* [Aim of the task]
Below are records; reproduce exactly the lines from the one that has "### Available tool" through the one that has "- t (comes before", ends included, and nothing more.

* [Extracted data entries]
::::
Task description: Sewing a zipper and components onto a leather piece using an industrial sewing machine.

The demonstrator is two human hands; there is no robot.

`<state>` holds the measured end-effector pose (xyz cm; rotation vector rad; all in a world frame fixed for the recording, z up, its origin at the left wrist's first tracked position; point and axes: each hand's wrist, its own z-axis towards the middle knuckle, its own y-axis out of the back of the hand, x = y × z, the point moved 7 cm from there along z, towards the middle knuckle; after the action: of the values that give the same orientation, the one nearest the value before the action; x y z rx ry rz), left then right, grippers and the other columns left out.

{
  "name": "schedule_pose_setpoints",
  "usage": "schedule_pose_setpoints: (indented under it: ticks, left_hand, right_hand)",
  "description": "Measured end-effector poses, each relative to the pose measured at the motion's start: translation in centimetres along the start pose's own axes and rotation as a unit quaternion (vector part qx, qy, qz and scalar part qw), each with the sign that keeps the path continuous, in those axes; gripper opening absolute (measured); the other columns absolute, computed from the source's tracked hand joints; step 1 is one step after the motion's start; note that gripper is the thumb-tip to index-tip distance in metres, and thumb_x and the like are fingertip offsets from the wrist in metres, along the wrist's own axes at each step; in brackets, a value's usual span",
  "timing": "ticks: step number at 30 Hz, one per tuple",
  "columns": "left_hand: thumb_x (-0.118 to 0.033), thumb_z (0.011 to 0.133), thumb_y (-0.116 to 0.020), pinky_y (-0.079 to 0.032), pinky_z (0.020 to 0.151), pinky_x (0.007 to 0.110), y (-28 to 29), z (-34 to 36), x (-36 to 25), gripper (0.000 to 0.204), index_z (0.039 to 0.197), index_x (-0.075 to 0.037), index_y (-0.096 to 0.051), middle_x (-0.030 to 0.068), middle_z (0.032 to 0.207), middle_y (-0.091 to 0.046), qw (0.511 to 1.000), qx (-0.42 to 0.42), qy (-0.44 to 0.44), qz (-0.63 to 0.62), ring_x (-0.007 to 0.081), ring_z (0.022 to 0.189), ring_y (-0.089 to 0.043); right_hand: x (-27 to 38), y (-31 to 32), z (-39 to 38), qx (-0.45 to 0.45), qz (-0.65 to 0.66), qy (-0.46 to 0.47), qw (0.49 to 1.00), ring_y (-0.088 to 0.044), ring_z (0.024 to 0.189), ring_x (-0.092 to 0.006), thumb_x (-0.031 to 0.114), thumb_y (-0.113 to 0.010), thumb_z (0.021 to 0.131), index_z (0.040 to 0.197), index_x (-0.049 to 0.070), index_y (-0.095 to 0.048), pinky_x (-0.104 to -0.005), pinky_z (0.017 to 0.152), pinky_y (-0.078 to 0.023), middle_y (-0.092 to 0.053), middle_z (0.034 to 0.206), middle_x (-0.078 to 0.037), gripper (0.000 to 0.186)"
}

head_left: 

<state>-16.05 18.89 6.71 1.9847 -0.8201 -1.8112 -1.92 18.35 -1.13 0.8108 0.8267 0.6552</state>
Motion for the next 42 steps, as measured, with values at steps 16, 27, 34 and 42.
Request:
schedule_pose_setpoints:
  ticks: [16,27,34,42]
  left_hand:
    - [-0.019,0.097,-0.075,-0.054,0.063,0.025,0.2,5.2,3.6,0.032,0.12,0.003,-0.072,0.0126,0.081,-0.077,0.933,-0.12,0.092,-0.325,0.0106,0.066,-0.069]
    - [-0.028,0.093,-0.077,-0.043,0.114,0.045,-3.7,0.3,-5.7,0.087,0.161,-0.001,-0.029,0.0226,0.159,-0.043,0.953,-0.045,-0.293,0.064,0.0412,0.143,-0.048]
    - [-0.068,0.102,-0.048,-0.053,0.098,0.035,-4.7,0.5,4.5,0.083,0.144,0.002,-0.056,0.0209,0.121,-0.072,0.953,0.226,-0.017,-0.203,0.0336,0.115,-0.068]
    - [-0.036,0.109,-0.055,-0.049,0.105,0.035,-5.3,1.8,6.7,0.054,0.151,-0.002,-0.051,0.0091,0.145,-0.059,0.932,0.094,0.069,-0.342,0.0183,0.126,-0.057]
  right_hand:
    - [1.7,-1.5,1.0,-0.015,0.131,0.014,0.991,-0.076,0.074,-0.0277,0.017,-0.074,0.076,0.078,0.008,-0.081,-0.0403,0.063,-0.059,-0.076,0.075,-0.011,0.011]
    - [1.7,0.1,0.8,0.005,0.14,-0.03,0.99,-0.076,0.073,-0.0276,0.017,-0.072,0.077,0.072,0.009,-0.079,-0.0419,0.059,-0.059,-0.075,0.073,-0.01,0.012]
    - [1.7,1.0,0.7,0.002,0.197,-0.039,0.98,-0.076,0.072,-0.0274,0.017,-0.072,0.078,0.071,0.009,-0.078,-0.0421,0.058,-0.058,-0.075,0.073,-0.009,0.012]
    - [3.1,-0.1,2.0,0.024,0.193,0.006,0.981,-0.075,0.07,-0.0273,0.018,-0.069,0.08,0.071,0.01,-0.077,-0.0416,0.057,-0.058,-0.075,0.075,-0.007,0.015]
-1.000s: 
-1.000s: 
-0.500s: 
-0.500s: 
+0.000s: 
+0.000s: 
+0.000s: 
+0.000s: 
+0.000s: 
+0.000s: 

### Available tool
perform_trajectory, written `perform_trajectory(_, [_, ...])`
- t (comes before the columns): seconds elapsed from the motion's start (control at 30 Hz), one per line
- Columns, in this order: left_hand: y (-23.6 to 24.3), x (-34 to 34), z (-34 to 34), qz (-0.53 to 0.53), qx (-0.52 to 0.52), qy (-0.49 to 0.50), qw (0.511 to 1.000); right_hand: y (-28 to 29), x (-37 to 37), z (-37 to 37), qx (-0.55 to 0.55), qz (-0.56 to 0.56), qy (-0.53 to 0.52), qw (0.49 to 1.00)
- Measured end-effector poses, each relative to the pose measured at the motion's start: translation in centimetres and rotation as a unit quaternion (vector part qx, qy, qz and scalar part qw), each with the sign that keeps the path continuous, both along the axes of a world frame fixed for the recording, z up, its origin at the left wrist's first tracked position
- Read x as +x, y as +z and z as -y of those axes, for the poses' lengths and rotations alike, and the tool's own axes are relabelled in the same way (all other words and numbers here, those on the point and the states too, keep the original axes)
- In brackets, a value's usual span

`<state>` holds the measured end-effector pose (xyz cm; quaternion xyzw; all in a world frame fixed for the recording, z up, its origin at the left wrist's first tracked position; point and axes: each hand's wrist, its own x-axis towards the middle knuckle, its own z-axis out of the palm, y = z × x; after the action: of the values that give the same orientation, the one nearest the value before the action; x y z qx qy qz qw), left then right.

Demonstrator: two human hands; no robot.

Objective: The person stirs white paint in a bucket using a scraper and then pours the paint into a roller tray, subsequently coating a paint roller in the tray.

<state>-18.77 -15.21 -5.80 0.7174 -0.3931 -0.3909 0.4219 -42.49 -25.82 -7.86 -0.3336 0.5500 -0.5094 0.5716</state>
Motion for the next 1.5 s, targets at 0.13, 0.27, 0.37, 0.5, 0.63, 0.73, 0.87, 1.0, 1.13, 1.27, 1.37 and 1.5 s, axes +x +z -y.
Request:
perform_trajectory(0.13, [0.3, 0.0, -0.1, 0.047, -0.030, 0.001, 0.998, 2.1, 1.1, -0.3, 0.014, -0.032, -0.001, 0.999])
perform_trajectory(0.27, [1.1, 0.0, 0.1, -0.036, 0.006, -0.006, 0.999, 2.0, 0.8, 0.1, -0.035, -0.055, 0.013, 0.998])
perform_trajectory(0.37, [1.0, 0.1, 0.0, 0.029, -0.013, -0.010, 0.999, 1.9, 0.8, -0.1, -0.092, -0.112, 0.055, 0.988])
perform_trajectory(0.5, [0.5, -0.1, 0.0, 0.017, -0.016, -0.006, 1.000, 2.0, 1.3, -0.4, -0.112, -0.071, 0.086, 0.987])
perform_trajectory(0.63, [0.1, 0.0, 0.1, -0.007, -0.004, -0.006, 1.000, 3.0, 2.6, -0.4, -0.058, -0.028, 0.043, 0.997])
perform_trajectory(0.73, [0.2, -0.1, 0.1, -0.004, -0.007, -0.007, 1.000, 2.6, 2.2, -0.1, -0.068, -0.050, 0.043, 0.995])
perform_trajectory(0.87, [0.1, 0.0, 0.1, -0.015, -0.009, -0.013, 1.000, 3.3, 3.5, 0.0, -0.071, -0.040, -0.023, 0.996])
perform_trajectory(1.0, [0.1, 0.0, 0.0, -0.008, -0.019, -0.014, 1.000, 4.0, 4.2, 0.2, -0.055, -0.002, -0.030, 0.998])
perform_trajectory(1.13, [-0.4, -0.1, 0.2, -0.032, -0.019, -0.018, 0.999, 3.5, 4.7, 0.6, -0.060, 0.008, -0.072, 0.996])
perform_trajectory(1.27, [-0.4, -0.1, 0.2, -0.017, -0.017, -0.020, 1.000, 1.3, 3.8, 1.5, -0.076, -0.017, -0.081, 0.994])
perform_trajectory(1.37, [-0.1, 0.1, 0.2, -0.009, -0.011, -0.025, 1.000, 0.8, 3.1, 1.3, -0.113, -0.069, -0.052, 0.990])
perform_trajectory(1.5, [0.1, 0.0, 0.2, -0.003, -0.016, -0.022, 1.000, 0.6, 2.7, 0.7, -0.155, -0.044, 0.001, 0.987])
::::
* [Written response]
### Available tool
perform_trajectory, written `perform_trajectory(_, [_, ...])`
- t (comes before the columns): seconds elapsed from the motion's start (control at 30 Hz), one per line

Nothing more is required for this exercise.